• WORK REQUIRED:
Each entry should be printed exactly, with its images omitted.

*** Opening of MATERIAL SUPPLIED ***

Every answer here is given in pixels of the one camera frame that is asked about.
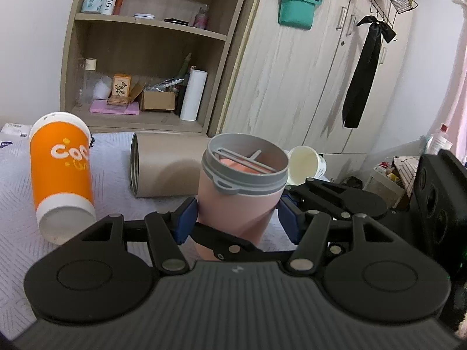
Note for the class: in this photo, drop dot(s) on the black ribbon bow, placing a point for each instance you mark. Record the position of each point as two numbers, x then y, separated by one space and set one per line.
363 78

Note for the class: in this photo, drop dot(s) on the orange coco paper cup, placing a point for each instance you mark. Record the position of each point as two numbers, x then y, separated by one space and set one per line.
59 144

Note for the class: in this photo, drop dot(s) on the wooden open bookshelf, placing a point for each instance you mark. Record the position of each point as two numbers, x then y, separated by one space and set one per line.
149 40

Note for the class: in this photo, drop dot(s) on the red slim bottle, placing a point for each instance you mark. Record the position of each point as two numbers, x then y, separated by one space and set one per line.
117 7

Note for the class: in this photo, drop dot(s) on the white paper towel roll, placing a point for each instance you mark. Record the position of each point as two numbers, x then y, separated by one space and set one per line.
193 95

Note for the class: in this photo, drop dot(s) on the white cactus paper cup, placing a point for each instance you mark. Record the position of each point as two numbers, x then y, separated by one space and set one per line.
305 162

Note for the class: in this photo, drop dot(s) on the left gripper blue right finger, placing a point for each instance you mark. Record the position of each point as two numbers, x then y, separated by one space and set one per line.
307 230

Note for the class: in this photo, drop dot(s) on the small wooden box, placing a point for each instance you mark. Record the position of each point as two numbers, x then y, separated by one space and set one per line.
120 90

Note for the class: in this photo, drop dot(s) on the pink cup with grey rim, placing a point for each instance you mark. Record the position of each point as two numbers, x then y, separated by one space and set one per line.
241 181

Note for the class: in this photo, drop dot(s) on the white mug on shelf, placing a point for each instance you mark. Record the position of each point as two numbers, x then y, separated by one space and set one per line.
102 89

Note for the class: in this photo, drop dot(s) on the clear plastic bottle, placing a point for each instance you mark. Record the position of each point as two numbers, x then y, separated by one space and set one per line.
88 77

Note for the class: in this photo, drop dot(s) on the small cardboard box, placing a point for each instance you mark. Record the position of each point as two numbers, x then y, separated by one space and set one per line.
157 101

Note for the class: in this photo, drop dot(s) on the pink small bottle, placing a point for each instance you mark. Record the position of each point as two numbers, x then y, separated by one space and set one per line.
201 19

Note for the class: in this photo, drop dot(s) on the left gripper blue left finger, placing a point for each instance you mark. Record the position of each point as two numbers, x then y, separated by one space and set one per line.
169 230

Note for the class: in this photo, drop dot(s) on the beige tumbler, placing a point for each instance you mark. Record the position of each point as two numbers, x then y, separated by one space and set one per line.
166 165

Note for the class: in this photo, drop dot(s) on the pink notepad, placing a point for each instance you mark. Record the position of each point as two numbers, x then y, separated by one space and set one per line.
100 106

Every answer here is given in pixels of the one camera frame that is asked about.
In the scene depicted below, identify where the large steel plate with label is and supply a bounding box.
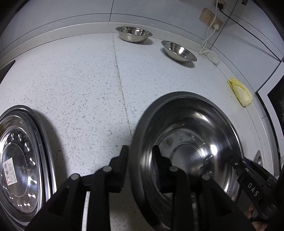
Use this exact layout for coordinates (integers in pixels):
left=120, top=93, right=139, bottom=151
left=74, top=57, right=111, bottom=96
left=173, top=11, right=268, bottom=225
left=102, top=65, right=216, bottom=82
left=1, top=105, right=57, bottom=230

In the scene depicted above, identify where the large steel bowl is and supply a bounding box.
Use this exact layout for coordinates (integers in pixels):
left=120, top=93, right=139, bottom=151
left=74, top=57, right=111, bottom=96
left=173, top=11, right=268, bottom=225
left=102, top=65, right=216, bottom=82
left=129, top=92, right=244, bottom=230

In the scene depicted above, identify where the small steel bowl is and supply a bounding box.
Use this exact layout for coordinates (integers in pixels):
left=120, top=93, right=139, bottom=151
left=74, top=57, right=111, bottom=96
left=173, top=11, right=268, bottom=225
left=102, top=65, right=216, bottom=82
left=161, top=40, right=197, bottom=63
left=116, top=26, right=153, bottom=43

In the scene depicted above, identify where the person right hand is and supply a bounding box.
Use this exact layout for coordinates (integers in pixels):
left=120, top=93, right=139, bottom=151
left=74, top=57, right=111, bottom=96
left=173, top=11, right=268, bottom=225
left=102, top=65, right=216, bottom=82
left=245, top=205, right=268, bottom=231

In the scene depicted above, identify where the napa cabbage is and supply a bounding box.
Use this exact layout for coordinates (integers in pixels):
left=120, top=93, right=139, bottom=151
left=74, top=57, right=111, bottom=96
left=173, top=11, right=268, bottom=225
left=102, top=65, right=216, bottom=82
left=227, top=77, right=253, bottom=107

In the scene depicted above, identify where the white microwave oven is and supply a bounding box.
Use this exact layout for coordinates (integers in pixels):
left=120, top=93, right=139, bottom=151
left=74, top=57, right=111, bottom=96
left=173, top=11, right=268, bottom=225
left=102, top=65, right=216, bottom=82
left=257, top=62, right=283, bottom=177

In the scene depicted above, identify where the black gas stove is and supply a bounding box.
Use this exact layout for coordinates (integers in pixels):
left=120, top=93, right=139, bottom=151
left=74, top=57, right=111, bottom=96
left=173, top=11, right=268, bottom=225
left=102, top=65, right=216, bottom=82
left=0, top=60, right=15, bottom=83

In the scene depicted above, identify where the beige wall socket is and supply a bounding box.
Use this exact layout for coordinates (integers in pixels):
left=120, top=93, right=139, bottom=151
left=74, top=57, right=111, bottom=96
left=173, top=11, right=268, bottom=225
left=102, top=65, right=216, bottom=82
left=199, top=8, right=223, bottom=30

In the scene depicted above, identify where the black power cable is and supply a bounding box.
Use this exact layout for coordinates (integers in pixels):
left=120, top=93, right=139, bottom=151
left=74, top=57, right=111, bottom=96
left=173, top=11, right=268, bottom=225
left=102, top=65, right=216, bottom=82
left=218, top=3, right=283, bottom=62

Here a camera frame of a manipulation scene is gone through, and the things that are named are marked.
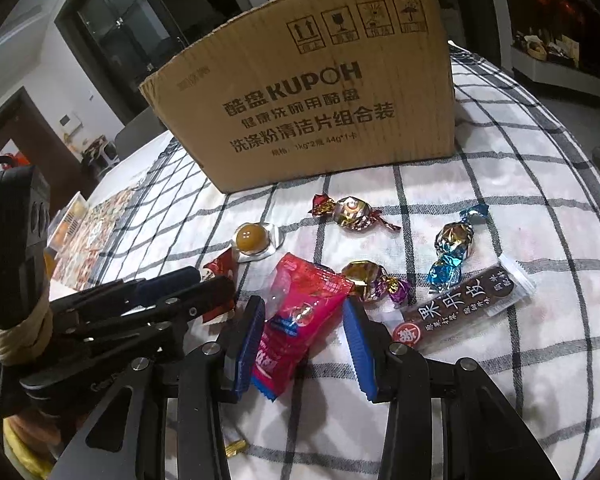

*** Close of MATERIAL SUPPLIED ***

• TASK RESPONSE:
Every answer here is given in pixels of the one camera frame that is asked about.
Note for the class: in this photo, drop dot(s) on the black ribbon bow, placing a point for each instance you mark. Record the position of each point as two numbers, x then y, separated by one space and set one per line.
363 78

Note for the class: in this photo, drop dot(s) on the orange coco paper cup, placing a point for each instance you mark. Record the position of each point as two numbers, x then y, separated by one space and set one per line.
59 144

Note for the class: in this photo, drop dot(s) on the wooden open bookshelf, placing a point for each instance you mark. Record the position of each point as two numbers, x then y, separated by one space and set one per line.
149 40

Note for the class: in this photo, drop dot(s) on the red slim bottle, placing a point for each instance you mark. Record the position of each point as two numbers, x then y, separated by one space and set one per line.
117 7

Note for the class: in this photo, drop dot(s) on the white paper towel roll, placing a point for each instance you mark. Record the position of each point as two numbers, x then y, separated by one space and set one per line.
193 95

Note for the class: in this photo, drop dot(s) on the white cactus paper cup, placing a point for each instance you mark. Record the position of each point as two numbers, x then y, separated by one space and set one per line.
305 162

Note for the class: in this photo, drop dot(s) on the left gripper blue right finger, placing a point for each instance you mark. Record the position of each point as two numbers, x then y, separated by one space and set one per line.
307 230

Note for the class: in this photo, drop dot(s) on the small wooden box, placing a point for each instance you mark. Record the position of each point as two numbers, x then y, separated by one space and set one per line.
120 90

Note for the class: in this photo, drop dot(s) on the pink cup with grey rim, placing a point for each instance you mark. Record the position of each point as two numbers, x then y, separated by one space and set one per line.
241 181

Note for the class: in this photo, drop dot(s) on the white mug on shelf, placing a point for each instance you mark. Record the position of each point as two numbers, x then y, separated by one space and set one per line.
102 89

Note for the class: in this photo, drop dot(s) on the clear plastic bottle, placing a point for each instance you mark. Record the position of each point as two numbers, x then y, separated by one space and set one per line.
88 77

Note for the class: in this photo, drop dot(s) on the small cardboard box, placing a point for each instance you mark. Record the position of each point as two numbers, x then y, separated by one space and set one per line.
157 101

Note for the class: in this photo, drop dot(s) on the pink small bottle, placing a point for each instance you mark. Record the position of each point as two numbers, x then y, separated by one space and set one per line.
201 19

Note for the class: in this photo, drop dot(s) on the left gripper blue left finger, placing a point for each instance you mark. Record the position of each point as two numbers, x then y, separated by one space and set one per line.
169 230

Note for the class: in this photo, drop dot(s) on the beige tumbler, placing a point for each instance you mark. Record the position of each point as two numbers, x then y, separated by one space and set one per line.
166 165

Note for the class: in this photo, drop dot(s) on the pink notepad, placing a point for each instance you mark. Record the position of each point as two numbers, x then y, separated by one space and set one per line.
100 106

Every answer here is given in pixels of the one camera frame that is asked about.
In the scene depicted below, identify where the large steel plate with label is and supply a bounding box.
Use this exact layout for coordinates (integers in pixels):
left=120, top=93, right=139, bottom=151
left=74, top=57, right=111, bottom=96
left=173, top=11, right=268, bottom=225
left=102, top=65, right=216, bottom=82
left=1, top=105, right=57, bottom=230

In the scene depicted above, identify where the large steel bowl is and supply a bounding box.
Use this exact layout for coordinates (integers in pixels):
left=120, top=93, right=139, bottom=151
left=74, top=57, right=111, bottom=96
left=173, top=11, right=268, bottom=225
left=102, top=65, right=216, bottom=82
left=129, top=92, right=244, bottom=230

In the scene depicted above, identify where the small steel bowl is and supply a bounding box.
Use this exact layout for coordinates (integers in pixels):
left=120, top=93, right=139, bottom=151
left=74, top=57, right=111, bottom=96
left=173, top=11, right=268, bottom=225
left=102, top=65, right=216, bottom=82
left=161, top=40, right=197, bottom=63
left=116, top=26, right=153, bottom=43

In the scene depicted above, identify where the person right hand is and supply a bounding box.
Use this exact layout for coordinates (integers in pixels):
left=120, top=93, right=139, bottom=151
left=74, top=57, right=111, bottom=96
left=173, top=11, right=268, bottom=225
left=102, top=65, right=216, bottom=82
left=245, top=205, right=268, bottom=231

In the scene depicted above, identify where the napa cabbage is and supply a bounding box.
Use this exact layout for coordinates (integers in pixels):
left=120, top=93, right=139, bottom=151
left=74, top=57, right=111, bottom=96
left=173, top=11, right=268, bottom=225
left=102, top=65, right=216, bottom=82
left=227, top=77, right=253, bottom=107

In the scene depicted above, identify where the white microwave oven is and supply a bounding box.
Use this exact layout for coordinates (integers in pixels):
left=120, top=93, right=139, bottom=151
left=74, top=57, right=111, bottom=96
left=173, top=11, right=268, bottom=225
left=102, top=65, right=216, bottom=82
left=257, top=62, right=283, bottom=177

In the scene depicted above, identify where the black gas stove is and supply a bounding box.
Use this exact layout for coordinates (integers in pixels):
left=120, top=93, right=139, bottom=151
left=74, top=57, right=111, bottom=96
left=173, top=11, right=268, bottom=225
left=102, top=65, right=216, bottom=82
left=0, top=60, right=15, bottom=83

In the scene depicted above, identify where the beige wall socket is and supply a bounding box.
Use this exact layout for coordinates (integers in pixels):
left=120, top=93, right=139, bottom=151
left=74, top=57, right=111, bottom=96
left=173, top=11, right=268, bottom=225
left=102, top=65, right=216, bottom=82
left=199, top=8, right=223, bottom=30

In the scene depicted above, identify where the black power cable is and supply a bounding box.
Use this exact layout for coordinates (integers in pixels):
left=120, top=93, right=139, bottom=151
left=74, top=57, right=111, bottom=96
left=173, top=11, right=268, bottom=225
left=102, top=65, right=216, bottom=82
left=218, top=3, right=283, bottom=62

Here a camera frame of a manipulation scene is gone through, and the things that are named are marked.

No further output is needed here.